What attracted the company to the real estate business and how has the progress been so far?
Our existing factory at Multan Road in Lahore is situated in a thickly populated and relatively expensive area and space is also not enough to cater for future growth requirements of the company, due to which the management started exploring options to relocate it outside the city for which a piece of land has been purchased. An international firm was also hired for this purpose to figure out the best use for the current premises and they have recommended to develop a real estate apartment project keeping in mind the prime location and the government’s support for construction activity.
By the end of 2021, around one-third of the current premises will be vacated. We have already started working towards getting the approvals and once they are given, marketing will be started immediately and groundbreaking hopefully in the beginning of next year.

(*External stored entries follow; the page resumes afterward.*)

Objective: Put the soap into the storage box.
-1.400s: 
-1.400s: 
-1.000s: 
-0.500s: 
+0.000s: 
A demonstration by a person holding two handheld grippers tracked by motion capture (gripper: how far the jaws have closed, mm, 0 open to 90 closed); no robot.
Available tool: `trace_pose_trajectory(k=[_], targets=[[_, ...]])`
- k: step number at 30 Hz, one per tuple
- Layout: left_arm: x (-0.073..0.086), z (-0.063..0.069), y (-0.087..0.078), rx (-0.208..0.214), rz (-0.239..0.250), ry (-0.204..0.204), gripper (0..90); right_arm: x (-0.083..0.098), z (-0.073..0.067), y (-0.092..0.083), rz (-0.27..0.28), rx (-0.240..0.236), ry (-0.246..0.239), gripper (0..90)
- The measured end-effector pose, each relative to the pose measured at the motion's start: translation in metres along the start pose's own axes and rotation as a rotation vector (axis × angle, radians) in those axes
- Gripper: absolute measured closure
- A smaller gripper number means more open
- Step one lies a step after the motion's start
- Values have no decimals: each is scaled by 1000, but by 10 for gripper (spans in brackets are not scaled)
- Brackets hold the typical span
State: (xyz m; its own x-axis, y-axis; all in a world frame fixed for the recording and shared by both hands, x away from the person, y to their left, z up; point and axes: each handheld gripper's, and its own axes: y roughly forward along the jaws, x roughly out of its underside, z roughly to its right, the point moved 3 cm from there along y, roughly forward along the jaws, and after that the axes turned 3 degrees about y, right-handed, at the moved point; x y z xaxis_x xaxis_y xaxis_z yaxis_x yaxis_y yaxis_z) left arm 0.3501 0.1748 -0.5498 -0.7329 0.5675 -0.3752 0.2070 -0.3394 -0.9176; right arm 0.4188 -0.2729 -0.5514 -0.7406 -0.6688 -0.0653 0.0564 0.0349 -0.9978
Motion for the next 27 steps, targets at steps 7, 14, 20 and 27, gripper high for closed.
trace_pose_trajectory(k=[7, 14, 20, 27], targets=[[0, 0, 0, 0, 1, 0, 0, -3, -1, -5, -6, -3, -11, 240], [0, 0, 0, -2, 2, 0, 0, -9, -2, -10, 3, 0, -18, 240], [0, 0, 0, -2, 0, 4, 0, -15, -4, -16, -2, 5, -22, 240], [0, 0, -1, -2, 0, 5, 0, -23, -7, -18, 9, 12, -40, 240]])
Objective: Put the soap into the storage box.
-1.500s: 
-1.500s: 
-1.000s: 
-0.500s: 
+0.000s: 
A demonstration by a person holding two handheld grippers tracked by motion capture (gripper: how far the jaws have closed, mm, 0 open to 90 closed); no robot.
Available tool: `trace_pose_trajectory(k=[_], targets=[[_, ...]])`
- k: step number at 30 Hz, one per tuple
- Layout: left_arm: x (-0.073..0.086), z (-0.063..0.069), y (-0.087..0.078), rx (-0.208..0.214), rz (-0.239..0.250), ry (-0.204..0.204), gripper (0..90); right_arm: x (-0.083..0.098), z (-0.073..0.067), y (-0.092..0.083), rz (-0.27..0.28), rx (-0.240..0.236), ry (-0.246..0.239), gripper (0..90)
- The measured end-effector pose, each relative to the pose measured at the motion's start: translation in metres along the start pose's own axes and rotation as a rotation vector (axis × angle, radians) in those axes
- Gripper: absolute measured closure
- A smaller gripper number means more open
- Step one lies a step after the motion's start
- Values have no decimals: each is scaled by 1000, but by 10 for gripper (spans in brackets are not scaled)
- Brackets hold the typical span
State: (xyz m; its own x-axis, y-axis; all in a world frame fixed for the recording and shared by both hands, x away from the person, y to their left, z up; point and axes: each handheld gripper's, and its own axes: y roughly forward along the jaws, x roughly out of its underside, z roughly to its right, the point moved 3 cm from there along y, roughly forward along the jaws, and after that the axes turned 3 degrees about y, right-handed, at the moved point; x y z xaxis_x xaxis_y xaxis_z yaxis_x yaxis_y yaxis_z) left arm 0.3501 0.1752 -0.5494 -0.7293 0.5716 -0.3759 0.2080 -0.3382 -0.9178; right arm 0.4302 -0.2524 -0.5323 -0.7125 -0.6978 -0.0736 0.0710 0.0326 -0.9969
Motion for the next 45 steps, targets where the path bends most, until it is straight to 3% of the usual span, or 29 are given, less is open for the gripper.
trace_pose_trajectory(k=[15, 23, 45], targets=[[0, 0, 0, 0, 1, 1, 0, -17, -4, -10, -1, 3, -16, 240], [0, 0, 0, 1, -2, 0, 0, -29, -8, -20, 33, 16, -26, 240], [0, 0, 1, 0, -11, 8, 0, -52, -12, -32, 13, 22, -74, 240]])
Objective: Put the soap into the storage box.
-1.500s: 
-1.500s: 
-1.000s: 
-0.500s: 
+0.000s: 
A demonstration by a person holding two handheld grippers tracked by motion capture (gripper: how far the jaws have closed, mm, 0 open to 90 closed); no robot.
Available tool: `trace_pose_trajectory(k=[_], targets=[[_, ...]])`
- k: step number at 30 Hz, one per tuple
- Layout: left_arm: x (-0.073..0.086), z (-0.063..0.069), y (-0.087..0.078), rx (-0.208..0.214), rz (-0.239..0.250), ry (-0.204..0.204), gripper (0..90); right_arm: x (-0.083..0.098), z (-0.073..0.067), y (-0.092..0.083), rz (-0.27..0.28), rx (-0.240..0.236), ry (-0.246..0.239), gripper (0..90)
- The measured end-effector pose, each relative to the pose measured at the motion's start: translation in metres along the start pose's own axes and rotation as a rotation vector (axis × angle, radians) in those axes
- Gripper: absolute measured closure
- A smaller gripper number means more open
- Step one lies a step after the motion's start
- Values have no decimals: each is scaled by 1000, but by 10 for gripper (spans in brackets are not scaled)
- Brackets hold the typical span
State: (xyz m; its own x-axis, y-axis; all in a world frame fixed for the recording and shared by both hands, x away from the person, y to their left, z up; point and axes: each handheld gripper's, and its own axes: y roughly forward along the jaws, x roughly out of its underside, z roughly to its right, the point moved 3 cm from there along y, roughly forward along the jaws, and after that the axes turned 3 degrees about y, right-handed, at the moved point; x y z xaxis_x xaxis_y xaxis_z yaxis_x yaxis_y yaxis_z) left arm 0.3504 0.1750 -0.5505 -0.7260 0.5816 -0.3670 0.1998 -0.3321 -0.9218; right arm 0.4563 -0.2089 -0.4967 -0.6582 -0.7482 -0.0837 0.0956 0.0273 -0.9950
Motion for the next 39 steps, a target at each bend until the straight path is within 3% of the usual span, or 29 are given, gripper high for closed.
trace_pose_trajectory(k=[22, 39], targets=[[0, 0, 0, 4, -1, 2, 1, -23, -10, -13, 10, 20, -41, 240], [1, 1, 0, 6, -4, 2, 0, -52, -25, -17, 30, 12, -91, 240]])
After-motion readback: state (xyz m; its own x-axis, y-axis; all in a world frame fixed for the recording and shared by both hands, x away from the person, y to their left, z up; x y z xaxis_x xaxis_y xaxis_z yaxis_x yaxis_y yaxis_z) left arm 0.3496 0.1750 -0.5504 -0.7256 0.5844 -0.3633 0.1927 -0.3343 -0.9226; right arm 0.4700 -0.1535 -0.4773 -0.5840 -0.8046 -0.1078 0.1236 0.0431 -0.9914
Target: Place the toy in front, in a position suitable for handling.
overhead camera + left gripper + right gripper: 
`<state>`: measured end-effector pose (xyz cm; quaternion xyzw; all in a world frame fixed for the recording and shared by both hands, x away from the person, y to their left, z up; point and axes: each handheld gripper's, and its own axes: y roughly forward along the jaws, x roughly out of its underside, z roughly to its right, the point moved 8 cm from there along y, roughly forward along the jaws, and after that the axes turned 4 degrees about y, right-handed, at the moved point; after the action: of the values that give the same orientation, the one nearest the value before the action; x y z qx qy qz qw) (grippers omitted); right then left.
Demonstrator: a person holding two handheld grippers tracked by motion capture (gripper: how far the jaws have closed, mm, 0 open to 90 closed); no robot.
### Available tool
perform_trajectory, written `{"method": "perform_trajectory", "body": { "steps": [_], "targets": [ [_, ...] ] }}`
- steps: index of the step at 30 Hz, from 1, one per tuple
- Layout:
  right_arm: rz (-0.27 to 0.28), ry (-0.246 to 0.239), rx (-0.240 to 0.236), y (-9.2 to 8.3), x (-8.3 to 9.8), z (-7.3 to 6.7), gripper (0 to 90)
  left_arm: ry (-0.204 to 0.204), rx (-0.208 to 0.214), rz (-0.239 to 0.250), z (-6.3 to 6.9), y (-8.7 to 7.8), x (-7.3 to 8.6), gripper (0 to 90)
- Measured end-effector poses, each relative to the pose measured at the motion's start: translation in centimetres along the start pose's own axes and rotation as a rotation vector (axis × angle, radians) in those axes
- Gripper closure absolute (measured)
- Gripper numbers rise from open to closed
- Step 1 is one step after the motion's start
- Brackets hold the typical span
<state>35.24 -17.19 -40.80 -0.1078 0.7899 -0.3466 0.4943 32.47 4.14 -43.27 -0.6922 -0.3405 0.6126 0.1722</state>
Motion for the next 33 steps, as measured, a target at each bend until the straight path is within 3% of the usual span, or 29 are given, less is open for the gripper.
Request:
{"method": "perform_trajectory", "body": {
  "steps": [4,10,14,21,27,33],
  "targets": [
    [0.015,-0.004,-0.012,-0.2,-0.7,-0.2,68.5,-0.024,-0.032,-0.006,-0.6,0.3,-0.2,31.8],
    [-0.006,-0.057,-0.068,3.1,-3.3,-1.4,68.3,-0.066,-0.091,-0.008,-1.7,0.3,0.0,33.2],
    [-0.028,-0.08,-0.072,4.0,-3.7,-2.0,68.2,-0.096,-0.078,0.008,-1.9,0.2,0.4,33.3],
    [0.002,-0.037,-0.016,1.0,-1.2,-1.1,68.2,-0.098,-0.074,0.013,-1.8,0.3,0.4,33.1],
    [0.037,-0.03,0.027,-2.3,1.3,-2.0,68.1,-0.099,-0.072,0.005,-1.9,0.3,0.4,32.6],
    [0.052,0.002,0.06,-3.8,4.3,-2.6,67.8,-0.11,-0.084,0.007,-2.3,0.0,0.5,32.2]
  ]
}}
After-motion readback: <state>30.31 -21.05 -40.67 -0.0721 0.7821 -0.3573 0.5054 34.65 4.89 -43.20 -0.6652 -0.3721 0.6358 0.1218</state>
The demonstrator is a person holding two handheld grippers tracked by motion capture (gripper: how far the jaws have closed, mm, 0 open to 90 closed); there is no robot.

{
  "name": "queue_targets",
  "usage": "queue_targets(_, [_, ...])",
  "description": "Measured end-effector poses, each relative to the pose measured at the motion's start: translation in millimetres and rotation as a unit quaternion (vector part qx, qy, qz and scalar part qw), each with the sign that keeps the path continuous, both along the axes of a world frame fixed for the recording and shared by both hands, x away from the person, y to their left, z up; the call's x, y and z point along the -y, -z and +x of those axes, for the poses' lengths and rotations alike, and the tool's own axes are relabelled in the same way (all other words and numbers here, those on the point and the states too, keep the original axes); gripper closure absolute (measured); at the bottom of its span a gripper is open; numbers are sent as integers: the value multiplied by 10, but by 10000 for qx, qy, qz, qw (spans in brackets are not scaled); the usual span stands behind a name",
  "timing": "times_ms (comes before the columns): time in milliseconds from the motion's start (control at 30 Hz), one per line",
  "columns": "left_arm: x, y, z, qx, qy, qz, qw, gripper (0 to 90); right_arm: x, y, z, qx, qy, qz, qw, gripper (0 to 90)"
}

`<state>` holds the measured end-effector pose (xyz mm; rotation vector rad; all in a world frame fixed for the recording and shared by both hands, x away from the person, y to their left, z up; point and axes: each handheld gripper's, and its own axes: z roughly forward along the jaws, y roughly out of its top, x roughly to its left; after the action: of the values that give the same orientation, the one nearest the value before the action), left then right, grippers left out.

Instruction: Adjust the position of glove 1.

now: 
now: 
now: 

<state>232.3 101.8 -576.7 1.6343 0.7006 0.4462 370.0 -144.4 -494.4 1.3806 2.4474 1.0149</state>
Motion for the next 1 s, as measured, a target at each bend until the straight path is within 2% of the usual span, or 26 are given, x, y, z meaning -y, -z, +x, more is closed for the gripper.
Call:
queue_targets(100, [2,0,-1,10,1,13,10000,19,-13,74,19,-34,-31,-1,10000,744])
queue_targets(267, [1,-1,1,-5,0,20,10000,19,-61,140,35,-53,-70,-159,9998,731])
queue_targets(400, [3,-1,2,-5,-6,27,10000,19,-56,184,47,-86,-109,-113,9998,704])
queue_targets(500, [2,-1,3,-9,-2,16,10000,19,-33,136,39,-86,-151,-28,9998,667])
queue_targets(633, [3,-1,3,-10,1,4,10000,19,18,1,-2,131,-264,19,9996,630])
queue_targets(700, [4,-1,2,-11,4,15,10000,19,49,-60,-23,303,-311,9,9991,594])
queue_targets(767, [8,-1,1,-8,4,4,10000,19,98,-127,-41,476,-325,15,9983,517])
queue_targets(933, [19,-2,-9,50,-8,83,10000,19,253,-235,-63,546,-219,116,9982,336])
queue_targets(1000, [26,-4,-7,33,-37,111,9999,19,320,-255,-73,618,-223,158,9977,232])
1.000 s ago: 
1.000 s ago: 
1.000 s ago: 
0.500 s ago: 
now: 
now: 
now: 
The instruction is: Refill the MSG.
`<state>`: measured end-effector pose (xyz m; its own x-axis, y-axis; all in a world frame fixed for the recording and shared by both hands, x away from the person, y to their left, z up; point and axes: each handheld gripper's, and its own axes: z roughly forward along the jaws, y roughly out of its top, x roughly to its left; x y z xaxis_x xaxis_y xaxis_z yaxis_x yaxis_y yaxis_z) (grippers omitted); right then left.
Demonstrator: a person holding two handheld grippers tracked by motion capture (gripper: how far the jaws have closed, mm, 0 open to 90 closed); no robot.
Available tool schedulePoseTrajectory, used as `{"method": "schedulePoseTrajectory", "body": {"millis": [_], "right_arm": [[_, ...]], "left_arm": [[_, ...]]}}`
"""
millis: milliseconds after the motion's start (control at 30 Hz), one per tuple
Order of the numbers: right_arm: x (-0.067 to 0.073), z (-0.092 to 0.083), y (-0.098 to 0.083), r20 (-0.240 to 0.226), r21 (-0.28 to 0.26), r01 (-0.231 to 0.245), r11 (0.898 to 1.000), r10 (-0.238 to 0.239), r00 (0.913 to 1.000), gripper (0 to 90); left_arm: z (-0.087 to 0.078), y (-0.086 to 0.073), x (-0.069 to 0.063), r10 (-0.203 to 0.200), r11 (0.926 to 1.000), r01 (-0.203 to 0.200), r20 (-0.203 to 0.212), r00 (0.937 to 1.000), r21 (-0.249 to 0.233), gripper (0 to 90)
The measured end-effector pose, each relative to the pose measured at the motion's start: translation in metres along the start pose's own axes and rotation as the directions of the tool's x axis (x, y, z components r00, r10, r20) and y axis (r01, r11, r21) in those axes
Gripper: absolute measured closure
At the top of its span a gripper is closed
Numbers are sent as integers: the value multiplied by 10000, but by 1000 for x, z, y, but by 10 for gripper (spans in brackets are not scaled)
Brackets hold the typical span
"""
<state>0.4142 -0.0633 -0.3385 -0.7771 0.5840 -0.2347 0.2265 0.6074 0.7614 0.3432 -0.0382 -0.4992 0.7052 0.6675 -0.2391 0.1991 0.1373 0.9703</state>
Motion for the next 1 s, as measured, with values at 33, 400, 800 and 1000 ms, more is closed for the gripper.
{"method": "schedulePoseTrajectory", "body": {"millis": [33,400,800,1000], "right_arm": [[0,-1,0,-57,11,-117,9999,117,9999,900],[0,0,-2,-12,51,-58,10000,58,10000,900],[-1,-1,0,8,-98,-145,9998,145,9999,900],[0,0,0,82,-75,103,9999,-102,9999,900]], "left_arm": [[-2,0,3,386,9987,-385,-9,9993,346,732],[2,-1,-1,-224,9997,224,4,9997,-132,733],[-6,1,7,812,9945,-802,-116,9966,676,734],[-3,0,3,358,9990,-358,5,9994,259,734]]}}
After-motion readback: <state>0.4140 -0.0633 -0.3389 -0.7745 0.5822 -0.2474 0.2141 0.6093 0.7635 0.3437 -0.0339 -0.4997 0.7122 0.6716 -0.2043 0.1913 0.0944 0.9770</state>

The rights issue announced earlier in March will be partially utilized for relocation of the factory.
Of the Rs1.4 billion being raised via right issue at Rs15 apiece for 50% shares, approximately Rs400m is going towards the land and Rs600m for the building. We plan to use the remaining Rs400m for our working capital needs.
Why are you interested in acquiring the Heavy Electrical Complex from GoP?
The Heavy Electrical Complex basically manufactures power transformers which, according to us, should be a key area for major investment especially as power generation has been addressed and if the government wants to augment transmission and distribution network and reduce T&D losses which is the root of the entire circular debt crisis. So, the business has a good future and we have the expertise to manage effectively. That said, privatization can be a very long process.